**** Study material ****

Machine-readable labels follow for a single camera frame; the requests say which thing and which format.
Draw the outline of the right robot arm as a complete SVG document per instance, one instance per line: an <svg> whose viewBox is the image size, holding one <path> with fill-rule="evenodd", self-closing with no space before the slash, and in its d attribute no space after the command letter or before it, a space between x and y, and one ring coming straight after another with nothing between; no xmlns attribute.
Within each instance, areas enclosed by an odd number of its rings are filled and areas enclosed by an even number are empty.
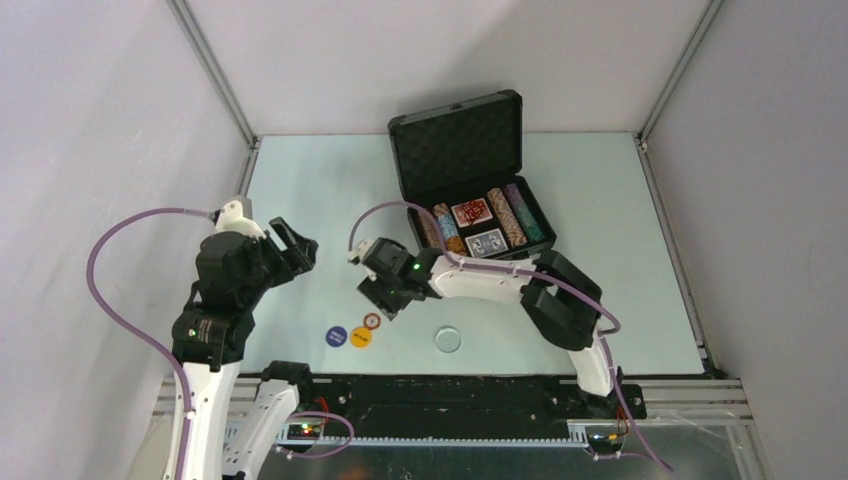
<svg viewBox="0 0 848 480"><path fill-rule="evenodd" d="M575 368L585 411L606 418L622 403L618 369L602 339L600 287L556 251L536 259L494 260L460 256L438 248L410 253L400 243L366 239L349 248L347 260L366 271L358 291L393 319L413 301L474 298L516 304L541 336L566 351Z"/></svg>

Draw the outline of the black poker case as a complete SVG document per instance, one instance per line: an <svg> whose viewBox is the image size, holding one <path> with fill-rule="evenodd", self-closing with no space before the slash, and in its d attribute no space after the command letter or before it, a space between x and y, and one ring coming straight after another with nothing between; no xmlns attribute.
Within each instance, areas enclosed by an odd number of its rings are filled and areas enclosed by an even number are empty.
<svg viewBox="0 0 848 480"><path fill-rule="evenodd" d="M426 244L419 225L419 210L426 209L434 215L434 206L444 203L451 212L451 206L477 198L487 201L494 219L468 228L458 227L464 244L466 237L495 228L501 229L505 236L487 192L493 188L503 191L506 185L515 183L545 239L541 242L528 240L520 247L509 245L506 252L479 259L525 259L553 248L557 235L520 174L522 112L522 96L515 90L501 90L448 106L400 115L388 122L400 191L403 199L413 206L409 215L421 246L426 247Z"/></svg>

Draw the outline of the orange poker chip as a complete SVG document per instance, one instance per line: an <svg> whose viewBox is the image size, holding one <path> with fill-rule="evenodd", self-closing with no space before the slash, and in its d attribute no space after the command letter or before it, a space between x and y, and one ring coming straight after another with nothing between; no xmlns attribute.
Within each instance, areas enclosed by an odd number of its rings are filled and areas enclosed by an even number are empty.
<svg viewBox="0 0 848 480"><path fill-rule="evenodd" d="M382 318L377 313L368 313L363 318L363 326L369 330L376 330L381 326Z"/></svg>

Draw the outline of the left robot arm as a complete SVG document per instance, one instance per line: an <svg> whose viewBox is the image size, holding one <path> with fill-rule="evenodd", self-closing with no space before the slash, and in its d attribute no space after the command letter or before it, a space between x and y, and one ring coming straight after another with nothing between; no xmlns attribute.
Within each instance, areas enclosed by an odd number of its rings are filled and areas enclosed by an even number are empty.
<svg viewBox="0 0 848 480"><path fill-rule="evenodd" d="M180 368L178 405L165 475L170 479L255 479L285 421L316 403L305 363L273 361L261 373L254 403L230 442L224 440L232 393L254 309L264 294L312 270L318 244L282 218L267 231L235 224L200 244L197 280L172 328Z"/></svg>

****

**What is expected:** Give every record again word for word, pictures excluded.

**Output of the task:**
Machine-readable labels follow for a single camera frame; the requests say which thing and which format.
Draw the outline of the right robot arm as a complete SVG document per instance, one instance per line: an <svg> whose viewBox is the image size, holding one <path> with fill-rule="evenodd", self-closing with no space before the slash, and in its d attribute no space after the command letter or before it, a space between x and y, and one ring coming straight after another with nothing between; no xmlns attribute.
Within each instance, areas enclosed by an odd number of its rings are filled and areas enclosed by an even number are empty.
<svg viewBox="0 0 848 480"><path fill-rule="evenodd" d="M575 368L585 411L606 418L622 403L618 369L602 339L600 287L556 251L536 259L494 260L460 256L438 248L410 253L400 243L366 239L349 248L347 260L366 271L358 291L393 319L413 301L474 298L516 304L541 336L566 351Z"/></svg>

Draw the outline of the black poker case as a complete SVG document per instance, one instance per line: an <svg> whose viewBox is the image size, holding one <path> with fill-rule="evenodd", self-closing with no space before the slash, and in its d attribute no space after the command letter or before it, a space between x and y, and one ring coming straight after another with nothing between; no xmlns attribute.
Within each instance, areas enclosed by an odd number of its rings are filled and areas enclosed by an even number are empty.
<svg viewBox="0 0 848 480"><path fill-rule="evenodd" d="M426 244L419 225L419 210L426 209L434 215L434 206L444 203L451 212L451 206L477 198L487 201L494 219L468 228L458 227L464 244L466 237L495 228L501 229L505 236L487 192L493 188L503 191L506 185L515 183L545 239L541 242L528 240L520 247L509 245L506 252L479 259L525 259L553 248L557 235L520 174L522 112L522 96L515 90L501 90L448 106L400 115L388 122L400 191L403 199L413 206L409 215L421 246L426 247Z"/></svg>

Draw the outline of the orange poker chip as a complete SVG document per instance, one instance per line: an <svg> whose viewBox is the image size, holding one <path> with fill-rule="evenodd", self-closing with no space before the slash, and in its d attribute no space after the command letter or before it, a space between x and y, and one ring coming straight after another with nothing between; no xmlns attribute.
Within each instance, areas enclosed by an odd number of its rings are filled and areas enclosed by an even number are empty.
<svg viewBox="0 0 848 480"><path fill-rule="evenodd" d="M382 318L377 313L368 313L363 318L363 326L369 330L376 330L381 326Z"/></svg>

Draw the outline of the left robot arm as a complete SVG document per instance, one instance per line: an <svg> whose viewBox is the image size, holding one <path> with fill-rule="evenodd", self-closing with no space before the slash, and in its d attribute no space after the command letter or before it, a space between x and y, and one ring coming straight after another with nothing between; no xmlns attribute.
Within each instance, areas enclosed by an odd number of its rings are filled and areas enclosed by an even number are empty.
<svg viewBox="0 0 848 480"><path fill-rule="evenodd" d="M180 368L178 405L165 475L170 479L255 479L285 421L316 403L305 363L273 361L261 373L254 403L230 442L224 440L232 393L254 309L264 294L312 270L318 244L282 218L267 231L235 224L200 244L197 280L172 328Z"/></svg>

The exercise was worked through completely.